Work instructions
Please repeat the data exactly. Any picture in it stays out.
╭─ Data shown
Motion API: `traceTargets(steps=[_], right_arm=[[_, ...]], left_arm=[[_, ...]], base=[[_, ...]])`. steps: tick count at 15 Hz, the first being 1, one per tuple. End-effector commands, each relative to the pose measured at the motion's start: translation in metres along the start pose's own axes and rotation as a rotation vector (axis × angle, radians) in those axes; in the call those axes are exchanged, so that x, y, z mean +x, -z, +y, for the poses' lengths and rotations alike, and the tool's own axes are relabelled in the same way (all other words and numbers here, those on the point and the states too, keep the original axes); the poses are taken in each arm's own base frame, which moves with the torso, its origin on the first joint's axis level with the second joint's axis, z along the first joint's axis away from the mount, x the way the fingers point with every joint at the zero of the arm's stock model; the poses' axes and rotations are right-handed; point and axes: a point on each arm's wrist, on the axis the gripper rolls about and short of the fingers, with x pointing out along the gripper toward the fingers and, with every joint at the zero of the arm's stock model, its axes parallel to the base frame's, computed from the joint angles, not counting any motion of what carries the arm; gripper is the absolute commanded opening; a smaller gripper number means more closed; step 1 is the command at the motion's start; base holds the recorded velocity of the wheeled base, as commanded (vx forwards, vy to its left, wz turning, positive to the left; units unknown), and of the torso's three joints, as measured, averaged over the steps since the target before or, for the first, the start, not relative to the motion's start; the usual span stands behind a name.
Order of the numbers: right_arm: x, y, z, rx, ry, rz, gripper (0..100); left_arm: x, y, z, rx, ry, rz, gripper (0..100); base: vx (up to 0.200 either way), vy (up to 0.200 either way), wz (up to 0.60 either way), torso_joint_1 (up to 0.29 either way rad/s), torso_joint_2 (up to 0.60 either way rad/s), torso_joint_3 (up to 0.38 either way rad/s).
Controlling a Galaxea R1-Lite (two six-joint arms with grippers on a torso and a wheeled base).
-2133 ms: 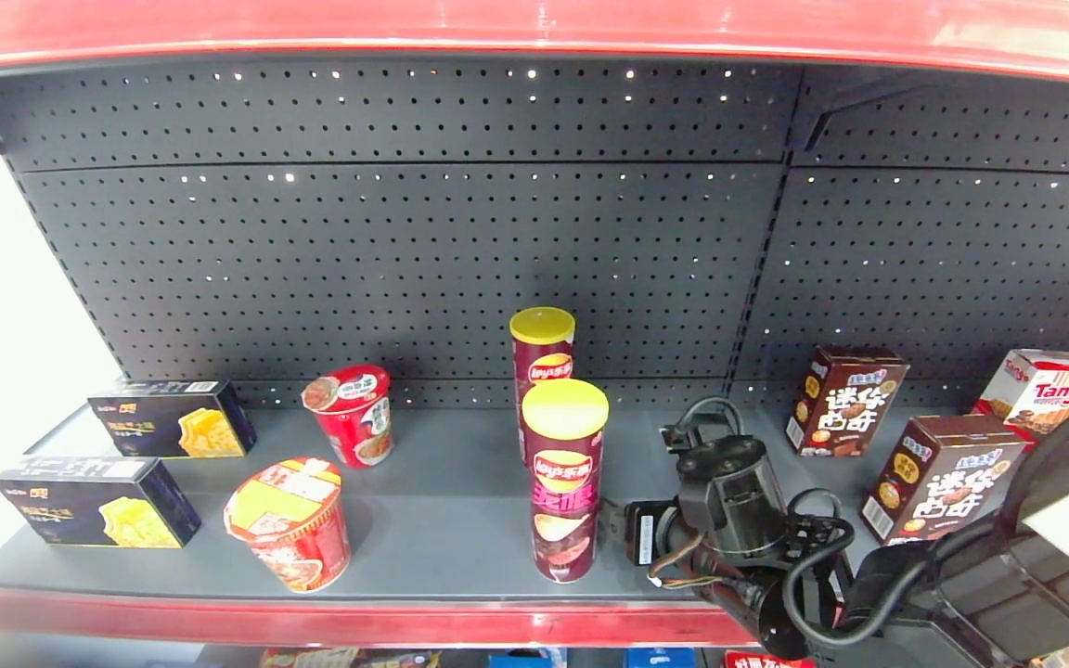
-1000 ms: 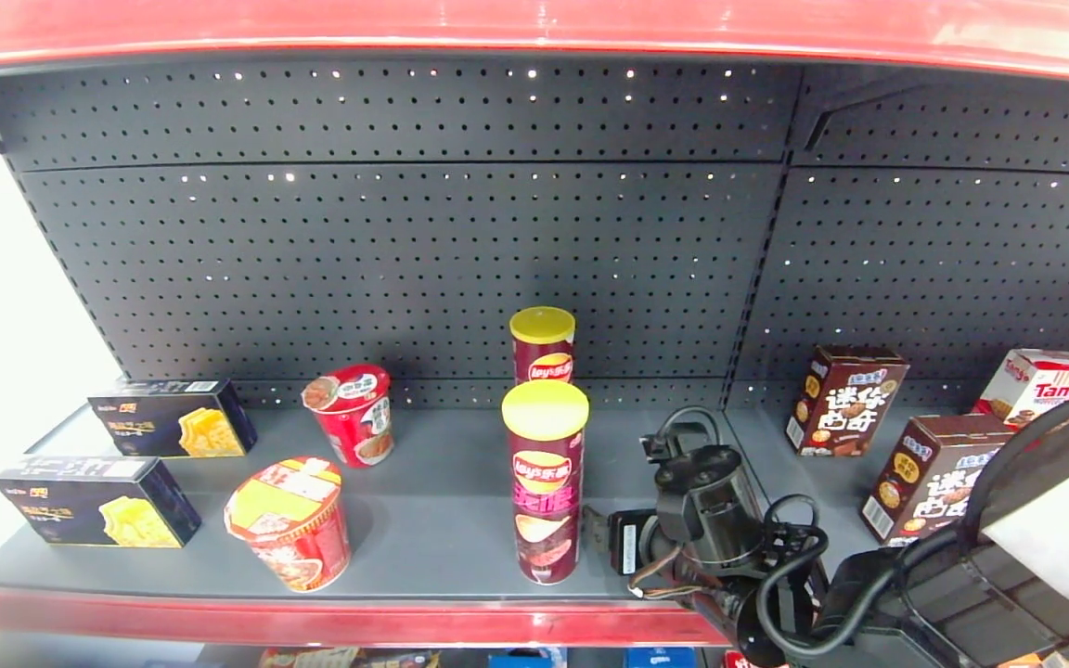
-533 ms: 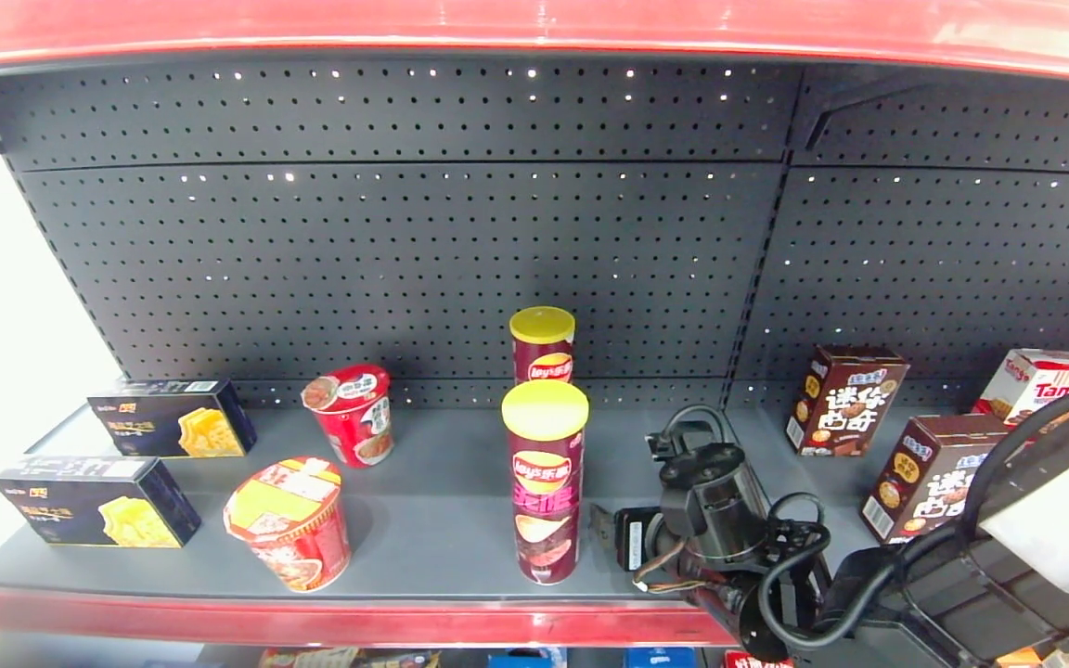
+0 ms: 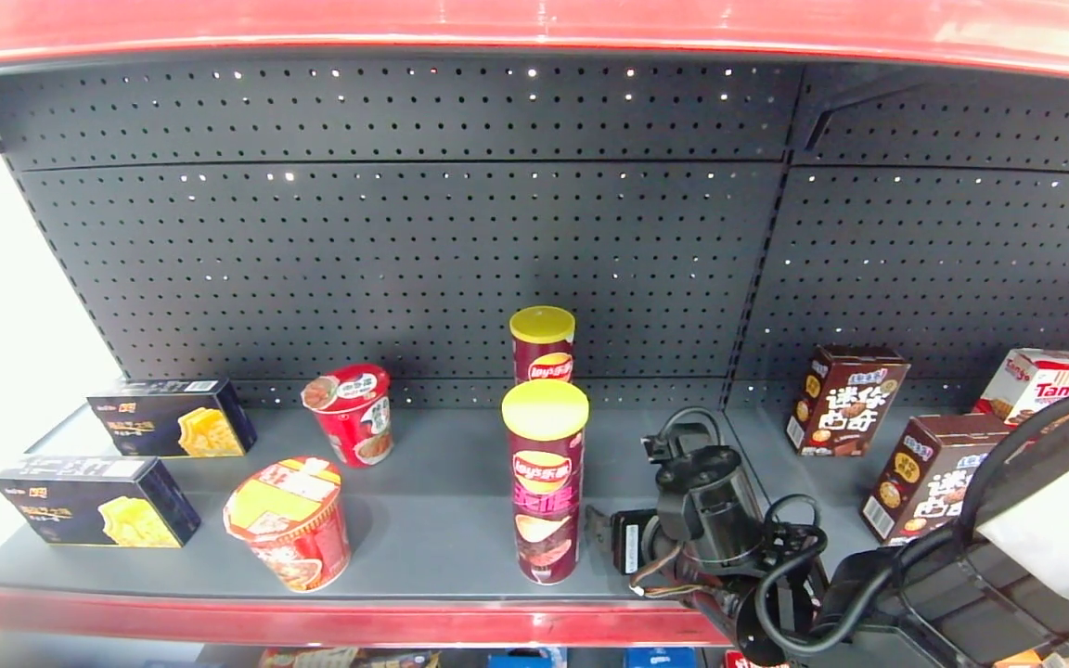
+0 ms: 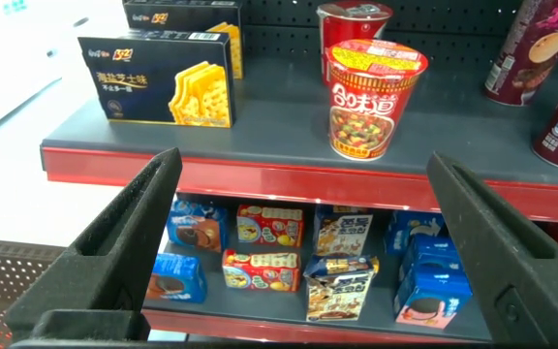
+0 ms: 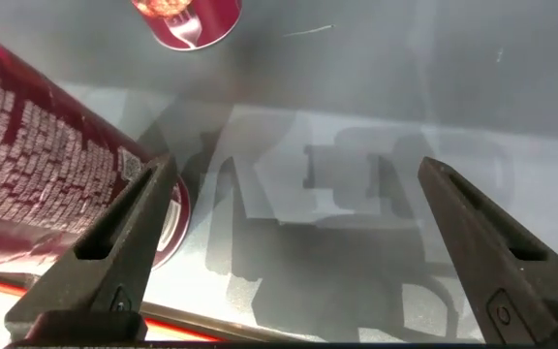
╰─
Response to the exercise
Motion API: `traceTargets(steps=[_], right_arm=[[_, ...]], left_arm=[[_, ...]], base=[[_, ...]])`. steps: tick count at 15 Hz, the first being 1, one per tuple. End-effector commands, each relative to the pose measured at the motion's start: translation in metres along the start pose's own axes and rotation as a rotation vector (axis × angle, radians) in those axes; in the call those axes are exchanged, so that x, y, z mean +x, -z, +y, for the poses' lengths and rotations alike, and the tool's own axes are relabelled in the same way (all other words and numbers here, those on the point and the states too, keep the original axes); the poses are taken in each arm's own base frame, which moves with the torso, its origin on the first joint's axis level with the second joint's axis, z along the first joint's axis away from the mount, x the way the fingers point with every joint at the zero of the arm's stock model; the poses' axes and rotations are right-handed; point and axes: a point on each arm's wrist, on the axis the gripper rolls about and short of the fingers, with x pointing out along the gripper toward the fingers and, with every joint at the zero of the arm's stock model, its axes parallel to the base frame's, computed from the joint angles, not counting any motion of what carries the arm; gripper is the absolute commanded opening; a smaller gripper number means more closed; step 1 is the command at the motion's start; base holds the recorded velocity of the wheeled base, as commanded (vx forwards, vy to its left, wz turning, positive to the left; units unknown), and of the torso's three joints, as measured, averaged over the steps since the target before or, for the first, the start, not relative to the motion's start; the usual span stands behind a name.
Order of the numbers: right_arm: x, y, z, rx, ry, rz, gripper (0..100); left_arm: x, y, z, rx, ry, rz, gripper (0..100); base: vx (up to 0.200 either way), vy (up to 0.200 either way), wz (up to 0.60 either way), torso_joint_1 (up to 0.29 either way rad/s), torso_joint_2 (up to 0.60 either way rad/s), torso_joint_3 (up to 0.38 either way rad/s).
Controlling a Galaxea R1-Lite (two six-joint arms with grippers on a torso and a wheeled base).
-2133 ms: 
-1000 ms: 
-533 ms: 
+0 ms: 
+0 ms: 
+0 ms: 

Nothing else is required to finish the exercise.